┌────────
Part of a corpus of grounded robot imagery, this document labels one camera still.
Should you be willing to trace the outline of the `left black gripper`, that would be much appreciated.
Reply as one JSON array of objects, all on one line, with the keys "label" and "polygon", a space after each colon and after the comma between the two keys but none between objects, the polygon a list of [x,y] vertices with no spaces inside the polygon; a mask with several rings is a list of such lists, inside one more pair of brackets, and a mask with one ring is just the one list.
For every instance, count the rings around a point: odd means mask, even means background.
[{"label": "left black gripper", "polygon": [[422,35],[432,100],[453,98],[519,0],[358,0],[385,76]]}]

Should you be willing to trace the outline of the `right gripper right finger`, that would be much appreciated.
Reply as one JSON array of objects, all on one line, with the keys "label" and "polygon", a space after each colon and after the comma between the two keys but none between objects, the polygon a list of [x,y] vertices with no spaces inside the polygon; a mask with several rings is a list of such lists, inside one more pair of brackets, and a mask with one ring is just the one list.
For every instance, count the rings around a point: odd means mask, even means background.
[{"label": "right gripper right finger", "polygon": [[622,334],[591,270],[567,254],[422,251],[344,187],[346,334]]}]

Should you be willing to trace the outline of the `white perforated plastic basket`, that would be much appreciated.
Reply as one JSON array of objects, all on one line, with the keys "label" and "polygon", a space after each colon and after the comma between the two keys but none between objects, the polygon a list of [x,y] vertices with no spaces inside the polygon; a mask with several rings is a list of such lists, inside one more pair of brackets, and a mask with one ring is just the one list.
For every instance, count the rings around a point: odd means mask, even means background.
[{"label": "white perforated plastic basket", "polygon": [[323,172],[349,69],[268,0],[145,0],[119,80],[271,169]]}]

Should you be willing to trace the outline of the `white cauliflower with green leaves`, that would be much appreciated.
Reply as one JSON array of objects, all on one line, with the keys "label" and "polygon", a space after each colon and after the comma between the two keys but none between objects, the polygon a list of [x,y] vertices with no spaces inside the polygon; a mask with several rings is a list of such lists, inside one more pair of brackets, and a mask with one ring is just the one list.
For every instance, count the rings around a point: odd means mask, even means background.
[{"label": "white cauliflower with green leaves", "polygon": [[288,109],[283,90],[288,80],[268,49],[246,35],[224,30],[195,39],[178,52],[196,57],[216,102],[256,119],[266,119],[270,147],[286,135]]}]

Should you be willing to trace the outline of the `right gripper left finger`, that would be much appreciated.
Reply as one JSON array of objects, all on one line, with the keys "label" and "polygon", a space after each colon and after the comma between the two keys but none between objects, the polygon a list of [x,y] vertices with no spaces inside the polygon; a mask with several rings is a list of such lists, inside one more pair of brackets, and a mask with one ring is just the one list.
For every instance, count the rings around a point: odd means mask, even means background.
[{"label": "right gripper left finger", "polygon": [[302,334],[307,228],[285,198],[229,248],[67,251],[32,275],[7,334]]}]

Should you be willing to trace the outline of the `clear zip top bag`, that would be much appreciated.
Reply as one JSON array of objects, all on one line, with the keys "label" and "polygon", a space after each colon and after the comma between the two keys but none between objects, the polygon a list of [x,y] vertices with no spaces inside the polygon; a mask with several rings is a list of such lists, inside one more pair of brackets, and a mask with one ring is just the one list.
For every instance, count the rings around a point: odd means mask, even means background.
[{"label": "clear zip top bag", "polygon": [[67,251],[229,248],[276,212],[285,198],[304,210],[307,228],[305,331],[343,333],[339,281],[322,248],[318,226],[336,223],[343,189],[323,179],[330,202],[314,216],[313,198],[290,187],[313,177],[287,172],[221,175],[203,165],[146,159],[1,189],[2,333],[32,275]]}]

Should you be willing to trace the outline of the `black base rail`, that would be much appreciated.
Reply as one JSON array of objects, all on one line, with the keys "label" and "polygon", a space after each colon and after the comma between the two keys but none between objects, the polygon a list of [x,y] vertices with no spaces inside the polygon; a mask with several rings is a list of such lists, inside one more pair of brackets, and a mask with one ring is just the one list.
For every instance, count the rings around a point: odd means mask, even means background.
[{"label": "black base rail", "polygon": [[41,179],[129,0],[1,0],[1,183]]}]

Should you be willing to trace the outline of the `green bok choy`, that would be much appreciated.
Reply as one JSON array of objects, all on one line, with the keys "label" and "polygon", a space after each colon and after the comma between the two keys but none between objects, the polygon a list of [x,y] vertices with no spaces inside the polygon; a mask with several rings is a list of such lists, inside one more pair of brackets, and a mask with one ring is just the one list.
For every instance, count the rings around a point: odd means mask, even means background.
└────────
Task item:
Provide only the number of lines above that contain the word "Should".

Response area:
8